BRIEF: Search the listing below for lines that hold the word "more", and report only how many there are.

━━━━━━━━━━━━━━━━━━━━

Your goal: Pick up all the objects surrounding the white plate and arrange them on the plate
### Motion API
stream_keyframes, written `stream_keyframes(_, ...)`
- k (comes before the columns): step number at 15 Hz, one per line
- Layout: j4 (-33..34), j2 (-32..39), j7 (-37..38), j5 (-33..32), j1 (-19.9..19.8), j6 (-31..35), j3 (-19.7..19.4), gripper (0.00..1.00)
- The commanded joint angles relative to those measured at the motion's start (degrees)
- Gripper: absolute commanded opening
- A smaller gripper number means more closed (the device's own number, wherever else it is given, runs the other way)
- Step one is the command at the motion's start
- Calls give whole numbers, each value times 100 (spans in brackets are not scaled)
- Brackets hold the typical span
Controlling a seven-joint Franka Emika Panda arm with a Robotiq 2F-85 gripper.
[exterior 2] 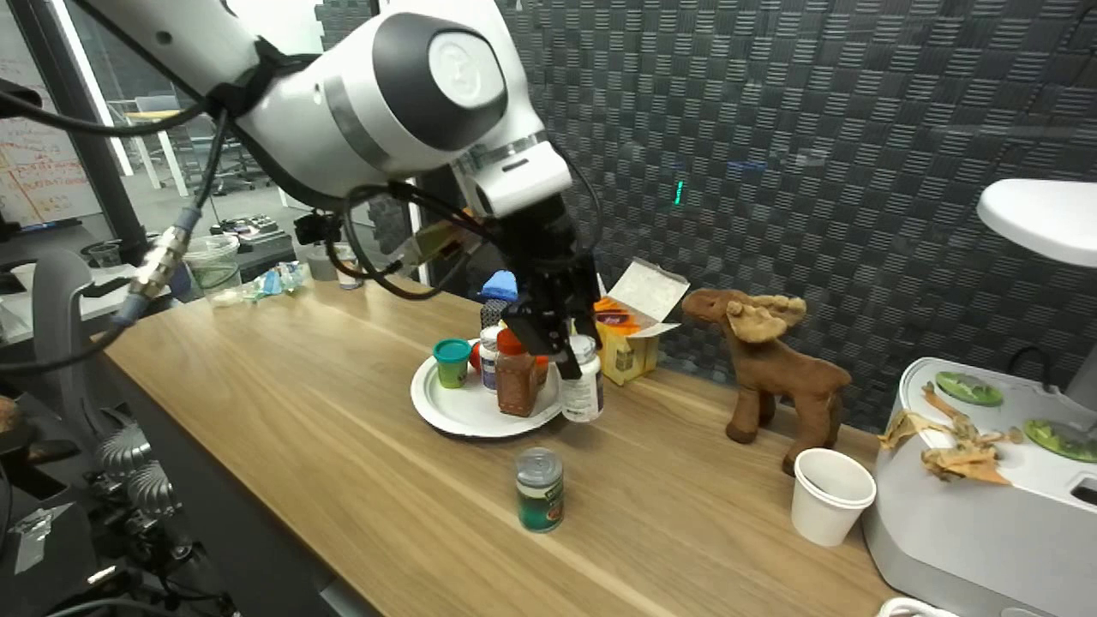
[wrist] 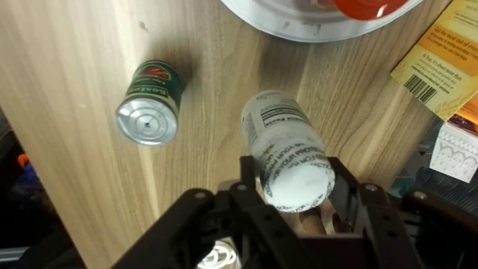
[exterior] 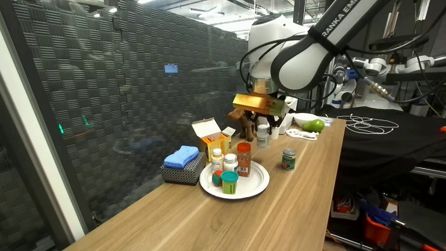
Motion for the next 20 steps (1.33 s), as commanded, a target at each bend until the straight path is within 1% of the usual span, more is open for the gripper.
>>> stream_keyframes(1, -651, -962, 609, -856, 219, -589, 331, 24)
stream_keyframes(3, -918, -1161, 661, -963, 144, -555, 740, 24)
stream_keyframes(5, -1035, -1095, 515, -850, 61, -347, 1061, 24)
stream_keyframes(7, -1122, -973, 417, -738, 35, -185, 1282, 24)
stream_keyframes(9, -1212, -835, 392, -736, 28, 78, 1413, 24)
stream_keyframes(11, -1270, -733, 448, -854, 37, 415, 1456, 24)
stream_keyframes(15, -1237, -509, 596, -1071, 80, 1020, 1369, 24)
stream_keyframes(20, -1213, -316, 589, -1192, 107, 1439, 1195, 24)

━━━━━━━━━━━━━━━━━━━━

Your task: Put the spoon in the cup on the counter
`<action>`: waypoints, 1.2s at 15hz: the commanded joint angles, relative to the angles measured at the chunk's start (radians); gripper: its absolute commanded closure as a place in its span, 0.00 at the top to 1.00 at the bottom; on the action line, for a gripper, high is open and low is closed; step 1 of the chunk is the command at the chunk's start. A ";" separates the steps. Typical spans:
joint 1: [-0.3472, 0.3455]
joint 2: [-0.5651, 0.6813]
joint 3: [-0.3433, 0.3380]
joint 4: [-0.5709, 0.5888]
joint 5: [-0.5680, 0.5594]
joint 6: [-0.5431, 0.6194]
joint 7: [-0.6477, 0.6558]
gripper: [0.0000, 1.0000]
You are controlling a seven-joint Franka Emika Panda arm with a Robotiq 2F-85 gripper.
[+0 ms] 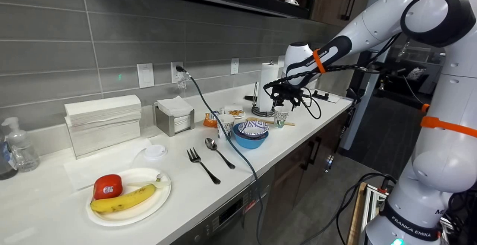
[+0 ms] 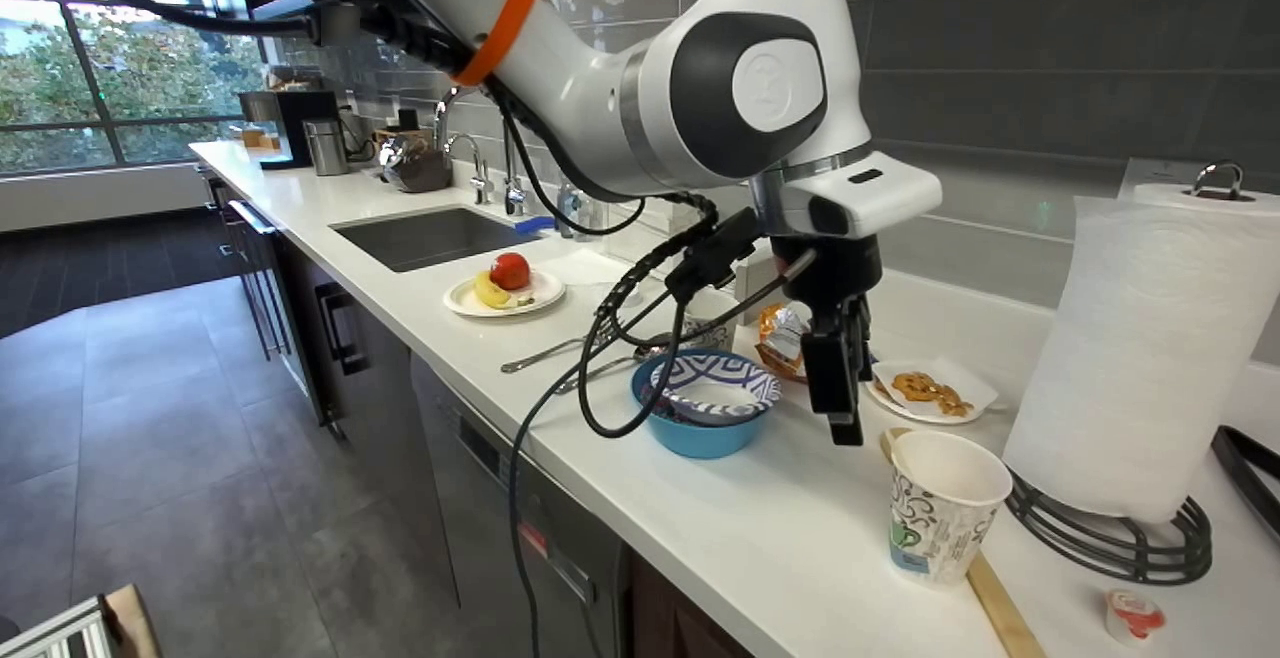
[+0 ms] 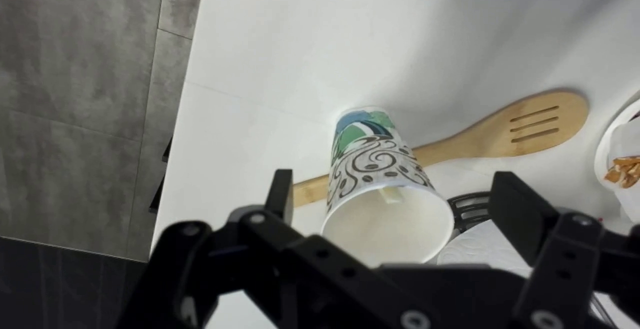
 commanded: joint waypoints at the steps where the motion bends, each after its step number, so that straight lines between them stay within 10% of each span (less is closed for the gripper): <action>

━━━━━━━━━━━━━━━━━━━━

SOLUTION FOR THIS PROBLEM: 2